She smiles with amusement as she watches her audience, equally rapt, as they too, witness the development of this distant culture.
“It would appear, that like ourselves, they engaged in two global conflicts – with the same terrifying consequences.” The familiar mushroom cloud dissipates from the screen as she ejects the disk from the machine.
“Conclusions?” Harrison asks curtly. This is new, it disturbs him.
“Well, the probes have been showing us the planet as it was – over a period of millions of years.”
“How?” he snaps. “Are you saying that they travelled in time?”
Casey tugs at her lower lip – this is the unanswerable question.
“Well, girl, are they travelling in time?” Harrison prompts peevishly.
“I don’t know. We’ve theorised, of course, but the fact is, the more that we discover, the more we come to realise just how little we really do understand…”
“The theories then.”
Casey takes a deep breath and launches into her supposition – Lyons and Merrick had taken her seriously, why shouldn’t Harrison?

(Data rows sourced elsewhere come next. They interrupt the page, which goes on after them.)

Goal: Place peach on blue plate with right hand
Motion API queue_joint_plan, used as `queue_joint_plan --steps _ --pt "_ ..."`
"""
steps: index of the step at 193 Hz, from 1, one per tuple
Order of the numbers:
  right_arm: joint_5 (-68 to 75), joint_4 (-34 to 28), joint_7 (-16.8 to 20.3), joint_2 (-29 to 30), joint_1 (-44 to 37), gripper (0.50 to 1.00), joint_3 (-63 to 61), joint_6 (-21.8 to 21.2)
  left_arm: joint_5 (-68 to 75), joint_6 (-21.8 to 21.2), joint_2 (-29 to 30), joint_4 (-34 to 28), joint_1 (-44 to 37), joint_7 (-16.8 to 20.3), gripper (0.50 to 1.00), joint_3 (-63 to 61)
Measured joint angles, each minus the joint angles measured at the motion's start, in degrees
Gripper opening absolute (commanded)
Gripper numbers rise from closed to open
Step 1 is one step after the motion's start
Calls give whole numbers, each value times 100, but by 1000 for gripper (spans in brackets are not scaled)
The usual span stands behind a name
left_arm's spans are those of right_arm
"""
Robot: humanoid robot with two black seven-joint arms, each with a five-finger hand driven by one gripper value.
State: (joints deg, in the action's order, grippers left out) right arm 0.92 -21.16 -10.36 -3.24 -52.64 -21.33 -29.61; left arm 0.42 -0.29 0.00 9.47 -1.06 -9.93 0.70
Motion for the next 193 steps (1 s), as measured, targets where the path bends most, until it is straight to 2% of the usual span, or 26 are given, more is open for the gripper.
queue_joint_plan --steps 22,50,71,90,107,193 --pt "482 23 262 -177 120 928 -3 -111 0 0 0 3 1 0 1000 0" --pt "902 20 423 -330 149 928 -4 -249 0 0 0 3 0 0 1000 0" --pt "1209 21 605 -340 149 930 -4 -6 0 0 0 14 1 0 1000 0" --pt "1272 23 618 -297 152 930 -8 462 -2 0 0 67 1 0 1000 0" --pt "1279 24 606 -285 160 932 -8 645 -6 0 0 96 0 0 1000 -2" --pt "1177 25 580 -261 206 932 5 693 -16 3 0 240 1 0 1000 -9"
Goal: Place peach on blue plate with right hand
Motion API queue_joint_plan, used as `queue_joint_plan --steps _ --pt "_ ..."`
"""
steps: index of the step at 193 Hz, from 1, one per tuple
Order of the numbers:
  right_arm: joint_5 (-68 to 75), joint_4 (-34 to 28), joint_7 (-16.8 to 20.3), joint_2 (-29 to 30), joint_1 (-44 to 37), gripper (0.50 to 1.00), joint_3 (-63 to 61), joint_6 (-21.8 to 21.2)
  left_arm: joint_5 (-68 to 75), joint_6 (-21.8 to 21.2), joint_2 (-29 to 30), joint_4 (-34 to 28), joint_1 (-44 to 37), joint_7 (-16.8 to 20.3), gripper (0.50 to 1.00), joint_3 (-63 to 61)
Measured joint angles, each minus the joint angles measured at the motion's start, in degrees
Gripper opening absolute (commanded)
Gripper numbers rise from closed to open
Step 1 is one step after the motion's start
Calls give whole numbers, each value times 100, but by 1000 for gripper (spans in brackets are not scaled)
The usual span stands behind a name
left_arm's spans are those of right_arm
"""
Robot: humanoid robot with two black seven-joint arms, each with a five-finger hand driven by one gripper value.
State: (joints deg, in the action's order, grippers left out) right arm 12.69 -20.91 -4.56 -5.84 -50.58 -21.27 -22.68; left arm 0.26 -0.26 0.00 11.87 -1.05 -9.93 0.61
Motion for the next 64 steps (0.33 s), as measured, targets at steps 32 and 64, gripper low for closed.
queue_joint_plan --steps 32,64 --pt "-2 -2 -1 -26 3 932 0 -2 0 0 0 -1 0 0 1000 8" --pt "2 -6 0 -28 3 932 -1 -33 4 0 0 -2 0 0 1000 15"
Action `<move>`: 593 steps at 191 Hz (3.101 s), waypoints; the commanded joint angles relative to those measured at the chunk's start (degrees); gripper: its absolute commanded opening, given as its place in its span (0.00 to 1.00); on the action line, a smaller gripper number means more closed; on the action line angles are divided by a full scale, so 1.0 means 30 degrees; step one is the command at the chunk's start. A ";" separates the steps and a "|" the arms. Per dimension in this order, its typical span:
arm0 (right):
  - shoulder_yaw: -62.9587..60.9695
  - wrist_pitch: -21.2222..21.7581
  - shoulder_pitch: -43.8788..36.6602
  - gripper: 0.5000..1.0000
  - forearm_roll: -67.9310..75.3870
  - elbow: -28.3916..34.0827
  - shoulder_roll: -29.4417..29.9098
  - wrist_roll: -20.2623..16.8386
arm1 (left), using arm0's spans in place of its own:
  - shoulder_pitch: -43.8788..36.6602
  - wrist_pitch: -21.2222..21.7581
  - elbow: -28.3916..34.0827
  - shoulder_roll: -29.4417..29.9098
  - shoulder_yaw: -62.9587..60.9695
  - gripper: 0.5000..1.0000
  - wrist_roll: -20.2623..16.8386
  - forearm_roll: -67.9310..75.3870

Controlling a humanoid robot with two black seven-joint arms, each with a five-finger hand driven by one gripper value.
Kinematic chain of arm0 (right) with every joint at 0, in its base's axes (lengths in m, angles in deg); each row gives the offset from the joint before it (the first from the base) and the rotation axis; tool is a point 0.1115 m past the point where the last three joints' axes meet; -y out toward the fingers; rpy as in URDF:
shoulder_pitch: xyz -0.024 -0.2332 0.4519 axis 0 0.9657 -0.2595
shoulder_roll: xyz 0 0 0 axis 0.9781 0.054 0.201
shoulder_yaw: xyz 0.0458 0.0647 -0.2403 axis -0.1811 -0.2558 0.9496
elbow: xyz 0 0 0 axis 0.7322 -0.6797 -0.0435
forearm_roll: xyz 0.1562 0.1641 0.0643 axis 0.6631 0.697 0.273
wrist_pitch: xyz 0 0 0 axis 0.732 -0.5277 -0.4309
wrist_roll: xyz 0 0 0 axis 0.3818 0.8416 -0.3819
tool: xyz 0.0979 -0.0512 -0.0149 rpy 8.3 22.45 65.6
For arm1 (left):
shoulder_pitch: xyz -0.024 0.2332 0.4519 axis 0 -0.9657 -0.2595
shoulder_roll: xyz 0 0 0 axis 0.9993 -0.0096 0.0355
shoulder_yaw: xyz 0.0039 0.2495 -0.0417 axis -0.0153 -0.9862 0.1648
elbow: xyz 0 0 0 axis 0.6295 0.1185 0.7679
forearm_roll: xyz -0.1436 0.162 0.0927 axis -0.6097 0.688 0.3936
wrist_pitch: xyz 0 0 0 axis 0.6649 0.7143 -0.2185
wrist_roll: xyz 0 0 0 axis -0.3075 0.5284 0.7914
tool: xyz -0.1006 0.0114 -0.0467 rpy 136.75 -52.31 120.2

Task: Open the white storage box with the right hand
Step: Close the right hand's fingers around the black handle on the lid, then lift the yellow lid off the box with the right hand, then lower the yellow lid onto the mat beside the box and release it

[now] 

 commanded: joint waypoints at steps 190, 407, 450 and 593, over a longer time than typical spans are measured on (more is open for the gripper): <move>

“That space travel over a distance of thousands of light years can involve an irregular distortion in time.” She shrugs at the inadequacy of her reply. Harrison snorts and drums his fingers on the table as he absorbs the new information.
“Curious how they’re so much like us,” Moran remarks.
“Hardly,” Casey snaps. “The laws of nature are the same throughout the universe. I am amazed that people either deny the existence of life on other planets, or presume that aliens will manifest themselves as little green men. Logic, gentlemen, and the laws of nature, suggest that they will be much like ourselves. The probe results would appear to confirm that hypothesis.”
“Will this affect our plans?” Harrison asks, breaking the ensuing silence. “Can we integrate into their society?”
Piteous, Casey thinks to herself, how he clings to his dream of colonisation. She feels a brief pang of anguish and coughs uneasily. The rest of the assembly absorbs her mood.
“Go on, go on,” Harrison urges testily, having failed to elicit a response to his query. Casey loads a new disk.
“This is the most recent recording to return.” The viewscreen erupts into a bright amber light, settling eventually into a swirling pattern of red and orange – breaking up intermittently to reveal the distant outline of a city on the horizon.
***
Nothing moved on the planet’s surface. Casey, Lyons and Merrick stared in silent awe at the prophetic past of a world’s end. Stark against the ruddy orb of a setting sun, the city, silent and deserted, stood as a testament to the greed of man. Unheeding, it witnessed the sun as it sank on the wasteland of a world too spent to care. As the clouds shifted and swirled in their broiling atmosphere, Casey watched in wondering horror.
“What’s the radiation level?” Lyons asked at length. Casey tapped the keys and a series of figures flashed along the bottom of the screen. Lyons swore softly.
“No chance of life there, then,” Merrick commented.
“Why did they do it? Couldn’t they see? Couldn’t they?” Casey wailed.
“Why didn’t we?” Merrick replied phlegmatically. “We’ve spent centuries political point scoring – and missing the point.”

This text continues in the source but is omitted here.